Translated by James Saunders, based on a literal translation by Marie Winn, directed by Grant Neale, produced by Nomad Theatrical Company at the Ohio Theater.
The government has declared that a beautiful old castle should be redeveloped to be something more socially constructive. Protestors and petitioners are jailed and the architects carry hoping that there are people left who are idealistic enough to care.
Translated by Marie Winn, directed by Ian W. Hill, produced by GeminiCollisionWorks at the Brick Theater.
Dr. Foustka, a respected scientist, tries to contact the devil, despite strict government regulations to the contrary.
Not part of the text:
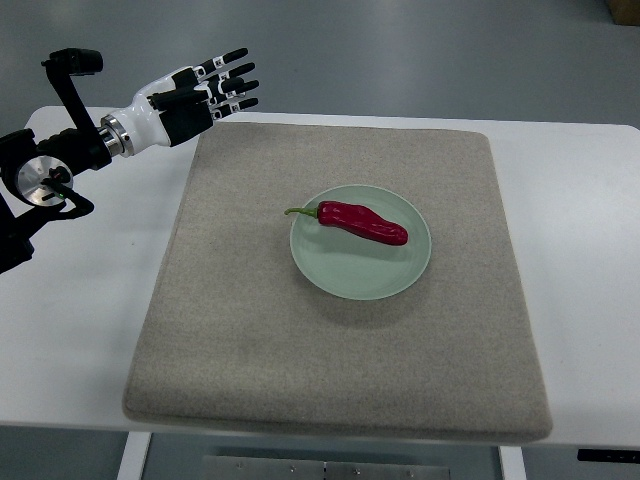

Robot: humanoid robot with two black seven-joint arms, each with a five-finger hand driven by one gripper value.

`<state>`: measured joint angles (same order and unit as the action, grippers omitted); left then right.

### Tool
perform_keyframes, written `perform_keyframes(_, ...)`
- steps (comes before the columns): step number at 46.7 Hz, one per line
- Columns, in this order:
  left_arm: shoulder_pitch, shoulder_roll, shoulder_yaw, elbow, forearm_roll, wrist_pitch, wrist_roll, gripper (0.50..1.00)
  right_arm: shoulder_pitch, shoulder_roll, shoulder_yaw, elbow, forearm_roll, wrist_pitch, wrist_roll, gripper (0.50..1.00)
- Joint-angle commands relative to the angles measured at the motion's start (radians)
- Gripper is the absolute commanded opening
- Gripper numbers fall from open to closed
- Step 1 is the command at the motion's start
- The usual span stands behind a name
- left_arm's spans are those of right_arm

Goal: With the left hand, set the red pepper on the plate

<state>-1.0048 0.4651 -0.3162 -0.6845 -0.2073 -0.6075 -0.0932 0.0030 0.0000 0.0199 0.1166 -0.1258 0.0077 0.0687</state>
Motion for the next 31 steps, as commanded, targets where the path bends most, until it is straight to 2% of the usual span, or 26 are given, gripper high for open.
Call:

He is contacted by Fistula, who claims to be able to fulfill Faustka’s every desire.
Presented as a staged reading, translated by Barbara Day. At Makor.
Havel’s only history play, it recounts the events of 1918 Czechoslovakia, when, after 300 years under the Habsburg Empire, the state finally broke free and established its own democratic republic. In retelling that story, Havel was hoping to (and did) foreshadow a more modern Czechoslovakian revolution.
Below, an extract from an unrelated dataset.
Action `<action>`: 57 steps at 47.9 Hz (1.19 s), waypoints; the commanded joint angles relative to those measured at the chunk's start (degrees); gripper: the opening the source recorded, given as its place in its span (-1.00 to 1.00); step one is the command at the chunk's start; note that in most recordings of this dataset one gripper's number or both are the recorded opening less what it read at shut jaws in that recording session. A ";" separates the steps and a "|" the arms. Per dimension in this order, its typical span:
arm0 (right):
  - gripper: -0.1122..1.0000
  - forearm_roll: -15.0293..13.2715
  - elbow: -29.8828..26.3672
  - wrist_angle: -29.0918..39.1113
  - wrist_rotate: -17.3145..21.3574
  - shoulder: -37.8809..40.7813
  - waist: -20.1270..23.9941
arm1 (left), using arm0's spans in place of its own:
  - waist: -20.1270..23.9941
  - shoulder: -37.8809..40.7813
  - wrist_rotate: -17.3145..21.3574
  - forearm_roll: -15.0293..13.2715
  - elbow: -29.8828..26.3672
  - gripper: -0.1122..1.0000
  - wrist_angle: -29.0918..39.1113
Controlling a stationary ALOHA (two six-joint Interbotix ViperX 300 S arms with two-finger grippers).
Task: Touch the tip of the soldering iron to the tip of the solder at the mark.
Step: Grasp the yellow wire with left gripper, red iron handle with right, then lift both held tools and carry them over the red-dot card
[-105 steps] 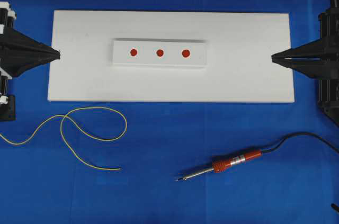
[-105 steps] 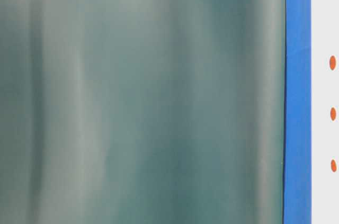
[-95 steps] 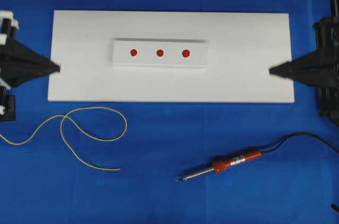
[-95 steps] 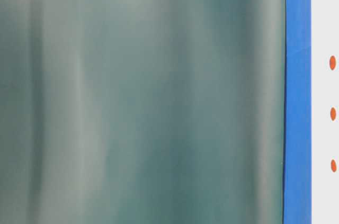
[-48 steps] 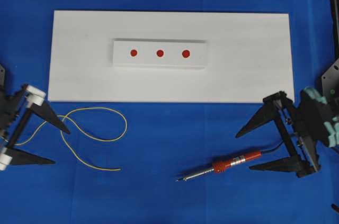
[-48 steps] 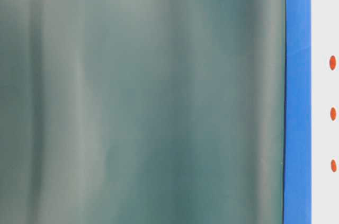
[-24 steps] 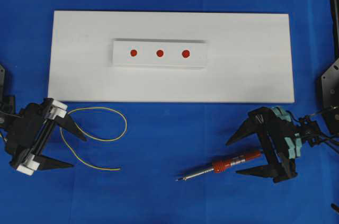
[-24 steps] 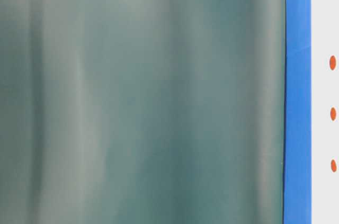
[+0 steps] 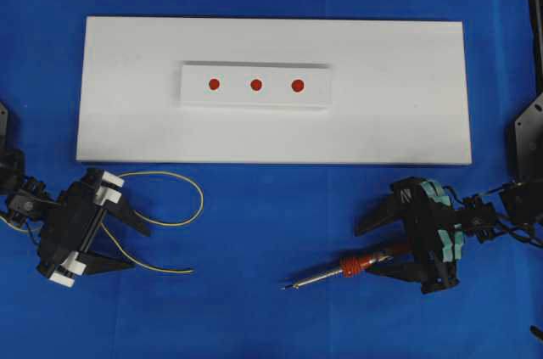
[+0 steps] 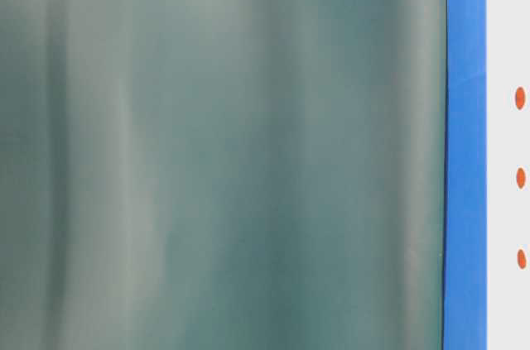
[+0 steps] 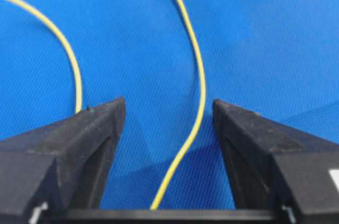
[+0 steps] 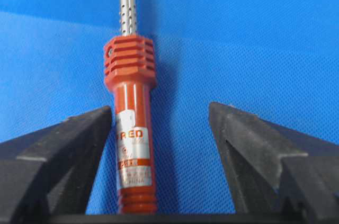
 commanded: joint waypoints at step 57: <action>-0.68 -1.32 -6.86 29.71 -1.49 -23.73 -2.02 | -3.16 -25.49 0.26 -0.09 -12.39 -0.77 38.94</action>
Translated by Jan Novák, directed by Randy White at the Ohio Theater.
Another Vanek play. In this one the writer is invited to the home of married friends who desperately want to show him how incredibly happy and fulfilled they both are.
Untitled Theater Company #61 is the theater company to watch when you're looking for unique festivals. Earlier this year they produced NEUROfest, a festival of over 20 plays, seminars and readings about neurological conditions. They produced the Ionesco Festival in 2001, during which they managed to mount every single Eugene Ionesco play. Last year they were met with equal acclaim for their 24/7 Festival where plays were written, rehearsed and performed in a day, every day for a week. Other works, all directed by Edward Einhorn are Fairy Tales of the Absurd, Lysistrata, Rhinoceros, The Dance, Sweeney Agonistes, The Bald Soprano, Eddie Goes to Poetry City, My Head Was a Sledgehammer and Brimstone & Treacle.
Vaclav Havel is a playwright, a political dissenter, and the former president of the Czech Republic. Deemed “subversive,” his writings (and his name) were banned by the Communists in the 1970s. He became the leader of the revolution that drove them from power, and ultimately, in 1993, president of the newly independent Czech Republic.
Václav Havel’s first published play was “The Garden Party” (1963), which was characteristic of the humanist literary movement then on the rise in Prague. His early political engagement culminated in the historic Prague Spring of 1968. Following its suppression by the invading armies of the Warsaw Pact, Havel protested the repressive effects of the communist “normalization.” In 1975, he wrote an open letter to President Husák, in which he warned of growing dissent in Czechoslovak society. In January 1977, Charter 77, a manifesto protesting the communist government and its oppressive dictates, was issued. Havel was one of the founders of this initiative. In April 1979, he became a co-founder of the Committee for the Defense of the Unjustly Prosecuted. He was imprisoned three times for “subversion,” and spent nearly five years behind bars. A passionate supporter of nonviolent resistancehis own forms of expression remain plays, letters, and essaysHavel became a leading figure in the Velvet Revolution. On December 29, 1989, as leader of the Civic Forum, he was unanimously voted president of the Federal Assembly. In the free elections of 1990, he was again voted in. With the formation of Czech Republic, he ran for president, and on January 26, 1993, he won. He left office after his second term ended on February 2, 2003.